▸ PROBLEM DETAILS
Your task is to copy each line of the listing that contains the word "with".
§ §
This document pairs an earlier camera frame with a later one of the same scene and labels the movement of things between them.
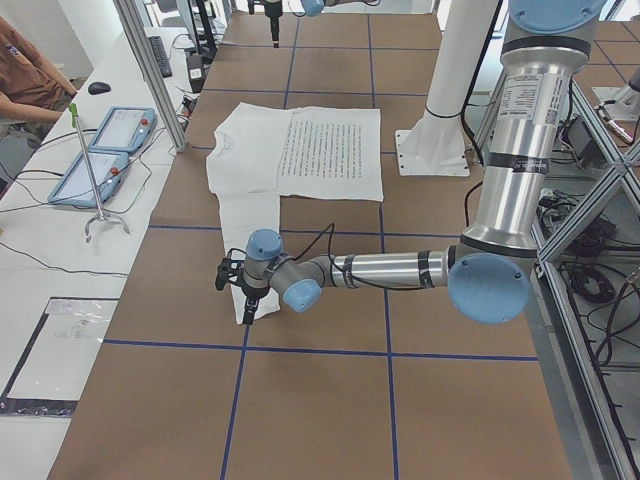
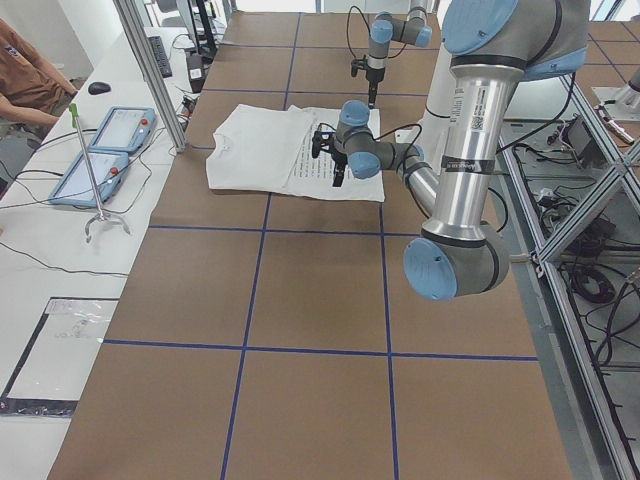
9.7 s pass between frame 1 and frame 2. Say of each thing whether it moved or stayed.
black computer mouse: stayed
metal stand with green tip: stayed
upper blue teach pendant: stayed
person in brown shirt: stayed
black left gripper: moved
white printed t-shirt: moved
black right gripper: moved
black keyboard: stayed
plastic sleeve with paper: stayed
§ §
▸ WRITTEN ANSWER
This document pairs an earlier camera frame with a later one of the same scene and labels the movement of things between them.
metal stand with green tip: stayed
plastic sleeve with paper: stayed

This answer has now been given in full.